Yamamoto Ukyo, Ikuma Daisuke, Oba Yuki, Mizuno Hiroki, Sekine Akinari, Yamanouchi Masayuki, Hasegawa Eiko, Suwabebe Suwa Tatsuya, Kono Kei, Ohashi Kenichi, Wada Takehiko, Sawa Naoki, Ubara Yoshifumi
Nephrology Centern, Toranomon Hospital, Tokyo, Japan.
Nephrology Center, Toranomon Hospital, Tokyo, Japan.
Mod Rheumatol Case Rep. 2025 Jul 25;9(2). doi: 10.1093/mrcr/rxaf036.
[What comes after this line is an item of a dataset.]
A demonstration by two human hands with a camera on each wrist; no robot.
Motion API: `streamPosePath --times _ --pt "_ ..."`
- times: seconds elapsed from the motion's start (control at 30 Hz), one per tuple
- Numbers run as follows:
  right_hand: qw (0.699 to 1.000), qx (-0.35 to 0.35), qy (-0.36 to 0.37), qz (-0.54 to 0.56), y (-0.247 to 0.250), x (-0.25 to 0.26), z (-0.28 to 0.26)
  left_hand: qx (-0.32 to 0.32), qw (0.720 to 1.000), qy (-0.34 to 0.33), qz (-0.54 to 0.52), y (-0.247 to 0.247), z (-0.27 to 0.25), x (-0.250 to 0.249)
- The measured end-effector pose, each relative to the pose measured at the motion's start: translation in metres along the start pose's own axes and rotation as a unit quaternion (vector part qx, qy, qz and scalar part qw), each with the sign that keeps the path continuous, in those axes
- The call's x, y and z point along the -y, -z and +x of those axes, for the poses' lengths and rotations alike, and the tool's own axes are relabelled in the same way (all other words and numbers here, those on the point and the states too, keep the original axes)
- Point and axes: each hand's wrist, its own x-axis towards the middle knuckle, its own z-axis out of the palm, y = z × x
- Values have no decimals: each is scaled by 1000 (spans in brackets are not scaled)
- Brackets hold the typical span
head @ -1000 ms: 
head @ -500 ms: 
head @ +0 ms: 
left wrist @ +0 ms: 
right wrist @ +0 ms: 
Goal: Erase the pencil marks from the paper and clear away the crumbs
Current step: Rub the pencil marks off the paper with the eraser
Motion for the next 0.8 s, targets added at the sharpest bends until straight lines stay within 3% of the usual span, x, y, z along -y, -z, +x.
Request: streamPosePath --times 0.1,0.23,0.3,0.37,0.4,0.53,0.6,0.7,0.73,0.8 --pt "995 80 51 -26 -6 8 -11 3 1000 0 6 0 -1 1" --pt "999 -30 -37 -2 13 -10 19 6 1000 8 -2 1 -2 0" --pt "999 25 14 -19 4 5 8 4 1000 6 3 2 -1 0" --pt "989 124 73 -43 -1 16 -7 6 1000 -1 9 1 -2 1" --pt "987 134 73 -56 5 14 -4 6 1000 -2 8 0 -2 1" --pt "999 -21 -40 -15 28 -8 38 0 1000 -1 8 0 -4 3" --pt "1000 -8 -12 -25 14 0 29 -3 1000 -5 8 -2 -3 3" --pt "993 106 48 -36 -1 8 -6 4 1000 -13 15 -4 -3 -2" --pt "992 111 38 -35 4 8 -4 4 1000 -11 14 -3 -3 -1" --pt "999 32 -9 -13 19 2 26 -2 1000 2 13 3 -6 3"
We report the case of a 39-year-old man who was admitted for evaluation of enlarged lymph nodes. A lymph node biopsy showed CD68- and 1α-hydroxylase-positive non-caseating epithelioid granuloma. Sarcoidosis was diagnosed because of mildly elevated angiotensin-converting enzyme levels and hypercalcemia. We noted tattoos (which were created 10 years earlier) on the left upper arm and forearm. It was hypothesised that some component in the tattoos had triggered a systemic foreign body reaction by macrophages, resulting in sarcoidosis. Treatment with steroids was ineffective, but additional treatment with methotrexate plus adalimumab was successful.
我们报告了一例39岁男性因淋巴结肿大入院评估的病例。淋巴结活检显示CD68和1α-羟化酶阳性的非干酪样上皮样肉芽肿。由于血管紧张素转换酶水平轻度升高和高钙血症,诊断为结节病。我们注意到左上臂和前臂有纹身(10年前纹的)。据推测,纹身中的某些成分引发了巨噬细胞的全身性异物反应,导致了结节病。使用类固醇治疗无效,但甲氨蝶呤联合阿达木单抗的额外治疗取得了成功。